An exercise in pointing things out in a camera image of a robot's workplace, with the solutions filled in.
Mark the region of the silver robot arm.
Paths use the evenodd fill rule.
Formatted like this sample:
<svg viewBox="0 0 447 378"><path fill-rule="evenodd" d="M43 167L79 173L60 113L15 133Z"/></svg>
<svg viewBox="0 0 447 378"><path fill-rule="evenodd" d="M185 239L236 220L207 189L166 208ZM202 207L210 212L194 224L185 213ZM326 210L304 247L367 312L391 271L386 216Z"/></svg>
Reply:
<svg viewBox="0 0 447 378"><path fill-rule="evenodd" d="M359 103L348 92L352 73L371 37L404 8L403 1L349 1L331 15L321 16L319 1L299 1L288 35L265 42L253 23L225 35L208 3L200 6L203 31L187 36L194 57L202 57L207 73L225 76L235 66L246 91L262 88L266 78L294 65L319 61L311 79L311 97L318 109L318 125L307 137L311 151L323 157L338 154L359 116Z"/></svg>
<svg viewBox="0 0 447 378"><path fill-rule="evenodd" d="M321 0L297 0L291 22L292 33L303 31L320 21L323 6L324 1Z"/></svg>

==========

▸ **THE TASK**: Nothing but the lines from the one with "Formatted like this" through the end of the data above should be repeated, each exactly as it stands.

▸ **OUTPUT BELOW**:
Formatted like this sample:
<svg viewBox="0 0 447 378"><path fill-rule="evenodd" d="M43 167L79 173L60 113L15 133Z"/></svg>
<svg viewBox="0 0 447 378"><path fill-rule="evenodd" d="M185 239L236 220L207 189L166 208ZM202 207L210 212L194 224L185 213ZM326 210L304 247L367 312L391 271L386 216Z"/></svg>
Reply:
<svg viewBox="0 0 447 378"><path fill-rule="evenodd" d="M359 103L348 92L352 73L371 37L404 8L403 1L349 1L331 15L321 16L319 1L299 1L288 35L265 42L253 23L225 35L208 3L200 6L203 31L187 36L194 57L202 57L207 73L225 76L235 66L246 91L262 88L266 78L294 65L319 61L311 79L311 97L318 109L318 125L307 137L311 151L323 157L338 154L359 116Z"/></svg>
<svg viewBox="0 0 447 378"><path fill-rule="evenodd" d="M321 0L297 0L291 22L292 33L303 31L320 21L323 6L324 1Z"/></svg>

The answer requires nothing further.